I built the fireplace at left and it is a Rumford. It does heat the house pretty well. First of all, it throws way more heat into the room than the non-Rumford style.
The most critical part of heating with a fireplace is having it inside the house, so that the back wall of the fireplace is an interior wall in the house.
Masonry has an R factor of about zero. Most fireplaces are on an exterior wall. So, on that 10 degree January day, when you are not running the fireplace, that cold temp is running right through all that masonry and into your house. Your furnace is running overdrive just to compensate for that.
With my fireplace, the back wall is the interior wall of the bathroom. On a 30 degree night, if I run the fireplace for 5 hours, it will heat that back wall up to 105 degrees. That is not very hot but I have 4 tons of masonry that is 105 degrees.
On the thirty degree night, I can run the fireplace for 5 hours at night and it will heat the entire house for 24 hours, will keep the living room at 66 degrees the entire next day.

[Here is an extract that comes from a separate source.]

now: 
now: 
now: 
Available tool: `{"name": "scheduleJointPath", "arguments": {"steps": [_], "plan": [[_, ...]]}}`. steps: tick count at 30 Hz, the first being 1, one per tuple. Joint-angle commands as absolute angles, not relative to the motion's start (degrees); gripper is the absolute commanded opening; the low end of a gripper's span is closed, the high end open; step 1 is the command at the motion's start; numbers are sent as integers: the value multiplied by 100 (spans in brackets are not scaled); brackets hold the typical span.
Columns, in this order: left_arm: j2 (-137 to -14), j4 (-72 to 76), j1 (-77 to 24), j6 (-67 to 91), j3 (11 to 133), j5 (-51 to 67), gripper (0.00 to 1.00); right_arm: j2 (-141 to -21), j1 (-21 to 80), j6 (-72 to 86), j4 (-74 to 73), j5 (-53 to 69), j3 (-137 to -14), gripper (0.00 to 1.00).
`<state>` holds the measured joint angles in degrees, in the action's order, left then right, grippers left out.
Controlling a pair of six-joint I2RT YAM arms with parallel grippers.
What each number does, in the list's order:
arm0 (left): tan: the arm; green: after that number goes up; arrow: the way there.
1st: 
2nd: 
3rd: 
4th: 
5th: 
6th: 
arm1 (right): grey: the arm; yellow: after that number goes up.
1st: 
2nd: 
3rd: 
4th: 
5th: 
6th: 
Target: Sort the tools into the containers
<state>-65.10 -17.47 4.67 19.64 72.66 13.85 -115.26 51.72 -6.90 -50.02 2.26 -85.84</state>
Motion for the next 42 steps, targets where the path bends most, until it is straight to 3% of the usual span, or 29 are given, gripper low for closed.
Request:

Also, my fireplace throws heat into the living room like you wouldn't believe. We had to move the sofa back 3 feet because we were getting roasted.
I have never seen a fireplace that will heat as well as my fireplace does. Nevertheless, my fireplace uses 5 times as much wood as my wood stove uses.
Oh, as to the fireplace sucking all the heat up the chimney, hell yes it will do that. If you don't have an outside air intake for the fireplace you are just playing around.
When I built my fireplace I had an outside air intake, 5 inches by 5 inches.
That was not man enough for the job.
After several years, I had to add an additional outside air intake, which is 6 inches by 14 inches.
With both air intakes there is enough outside air to feed the fireplace.